◆ **Task**: Could you copy the whole listing below exactly as written?

================================

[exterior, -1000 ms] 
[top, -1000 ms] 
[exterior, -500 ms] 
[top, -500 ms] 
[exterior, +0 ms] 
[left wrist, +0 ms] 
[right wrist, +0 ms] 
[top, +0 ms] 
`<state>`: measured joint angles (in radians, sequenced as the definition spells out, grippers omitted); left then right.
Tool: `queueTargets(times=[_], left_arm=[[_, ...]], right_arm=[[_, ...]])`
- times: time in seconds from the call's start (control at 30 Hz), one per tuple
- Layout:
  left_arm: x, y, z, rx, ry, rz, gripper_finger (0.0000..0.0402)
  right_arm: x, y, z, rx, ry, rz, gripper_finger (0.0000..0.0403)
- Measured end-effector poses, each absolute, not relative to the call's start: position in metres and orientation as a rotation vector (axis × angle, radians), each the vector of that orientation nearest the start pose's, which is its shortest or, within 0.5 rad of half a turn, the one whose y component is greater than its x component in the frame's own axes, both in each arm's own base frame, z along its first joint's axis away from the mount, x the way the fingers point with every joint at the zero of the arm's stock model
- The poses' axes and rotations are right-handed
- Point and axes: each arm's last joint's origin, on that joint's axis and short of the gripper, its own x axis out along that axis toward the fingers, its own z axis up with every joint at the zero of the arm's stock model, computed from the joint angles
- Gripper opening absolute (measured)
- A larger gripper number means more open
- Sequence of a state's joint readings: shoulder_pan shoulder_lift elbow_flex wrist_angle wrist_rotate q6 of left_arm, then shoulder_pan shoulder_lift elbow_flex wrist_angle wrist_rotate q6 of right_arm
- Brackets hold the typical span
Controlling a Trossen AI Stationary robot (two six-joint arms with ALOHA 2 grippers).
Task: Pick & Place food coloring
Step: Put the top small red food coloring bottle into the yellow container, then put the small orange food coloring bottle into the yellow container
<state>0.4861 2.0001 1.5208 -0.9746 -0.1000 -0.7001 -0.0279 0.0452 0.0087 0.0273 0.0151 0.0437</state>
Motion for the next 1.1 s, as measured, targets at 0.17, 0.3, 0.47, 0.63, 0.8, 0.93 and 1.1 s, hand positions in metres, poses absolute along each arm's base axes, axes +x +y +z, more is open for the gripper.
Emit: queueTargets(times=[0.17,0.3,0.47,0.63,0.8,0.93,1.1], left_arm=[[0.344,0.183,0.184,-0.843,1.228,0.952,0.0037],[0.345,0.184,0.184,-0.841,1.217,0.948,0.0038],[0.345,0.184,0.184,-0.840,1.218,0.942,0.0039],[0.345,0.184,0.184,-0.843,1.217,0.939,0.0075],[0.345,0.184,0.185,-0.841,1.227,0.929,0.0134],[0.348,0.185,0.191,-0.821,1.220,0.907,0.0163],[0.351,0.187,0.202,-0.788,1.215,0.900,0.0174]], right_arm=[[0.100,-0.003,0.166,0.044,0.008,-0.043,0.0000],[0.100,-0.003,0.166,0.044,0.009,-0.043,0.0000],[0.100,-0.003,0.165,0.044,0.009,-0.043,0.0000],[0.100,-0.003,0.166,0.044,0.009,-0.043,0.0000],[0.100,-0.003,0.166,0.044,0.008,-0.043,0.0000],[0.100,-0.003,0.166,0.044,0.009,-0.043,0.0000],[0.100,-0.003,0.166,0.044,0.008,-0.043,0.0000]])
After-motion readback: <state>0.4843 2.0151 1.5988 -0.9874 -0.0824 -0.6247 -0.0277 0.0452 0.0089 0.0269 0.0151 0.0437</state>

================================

◆ **The completed task**:
[exterior, -1000 ms] 
[top, -1000 ms] 
[exterior, -500 ms] 
[top, -500 ms] 
[exterior, +0 ms] 
[left wrist, +0 ms] 
[right wrist, +0 ms] 
[top, +0 ms] 
`<state>`: measured joint angles (in radians, sequenced as the definition spells out, grippers omitted); left then right.
Tool: `queueTargets(times=[_], left_arm=[[_, ...]], right_arm=[[_, ...]])`
- times: time in seconds from the call's start (control at 30 Hz), one per tuple
- Layout:
  left_arm: x, y, z, rx, ry, rz, gripper_finger (0.0000..0.0402)
  right_arm: x, y, z, rx, ry, rz, gripper_finger (0.0000..0.0403)
- Measured end-effector poses, each absolute, not relative to the call's start: position in metres and orientation as a rotation vector (axis × angle, radians), each the vector of that orientation nearest the start pose's, which is its shortest or, within 0.5 rad of half a turn, the one whose y component is greater than its x component in the frame's own axes, both in each arm's own base frame, z along its first joint's axis away from the mount, x the way the fingers point with every joint at the zero of the arm's stock model
- The poses' axes and rotations are right-handed
- Point and axes: each arm's last joint's origin, on that joint's axis and short of the gripper, its own x axis out along that axis toward the fingers, its own z axis up with every joint at the zero of the arm's stock model, computed from the joint angles
- Gripper opening absolute (measured)
- A larger gripper number means more open
- Sequence of a state's joint readings: shoulder_pan shoulder_lift elbow_flex wrist_angle wrist_rotate q6 of left_arm, then shoulder_pan shoulder_lift elbow_flex wrist_angle wrist_rotate q6 of right_arm
- Brackets hold the typical span
Controlling a Trossen AI Stationary robot (two six-joint arms with ALOHA 2 grippers).
Task: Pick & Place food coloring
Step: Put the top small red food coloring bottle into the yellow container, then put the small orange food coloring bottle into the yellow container
<state>0.4861 2.0001 1.5208 -0.9746 -0.1000 -0.7001 -0.0279 0.0452 0.0087 0.0273 0.0151 0.0437</state>
Motion for the next 1.1 s, as measured, targets at 0.17, 0.3, 0.47, 0.63, 0.8, 0.93 and 1.1 s, hand positions in metres, poses absolute along each arm's base axes, axes +x +y +z, more is open for the gripper.
Emit: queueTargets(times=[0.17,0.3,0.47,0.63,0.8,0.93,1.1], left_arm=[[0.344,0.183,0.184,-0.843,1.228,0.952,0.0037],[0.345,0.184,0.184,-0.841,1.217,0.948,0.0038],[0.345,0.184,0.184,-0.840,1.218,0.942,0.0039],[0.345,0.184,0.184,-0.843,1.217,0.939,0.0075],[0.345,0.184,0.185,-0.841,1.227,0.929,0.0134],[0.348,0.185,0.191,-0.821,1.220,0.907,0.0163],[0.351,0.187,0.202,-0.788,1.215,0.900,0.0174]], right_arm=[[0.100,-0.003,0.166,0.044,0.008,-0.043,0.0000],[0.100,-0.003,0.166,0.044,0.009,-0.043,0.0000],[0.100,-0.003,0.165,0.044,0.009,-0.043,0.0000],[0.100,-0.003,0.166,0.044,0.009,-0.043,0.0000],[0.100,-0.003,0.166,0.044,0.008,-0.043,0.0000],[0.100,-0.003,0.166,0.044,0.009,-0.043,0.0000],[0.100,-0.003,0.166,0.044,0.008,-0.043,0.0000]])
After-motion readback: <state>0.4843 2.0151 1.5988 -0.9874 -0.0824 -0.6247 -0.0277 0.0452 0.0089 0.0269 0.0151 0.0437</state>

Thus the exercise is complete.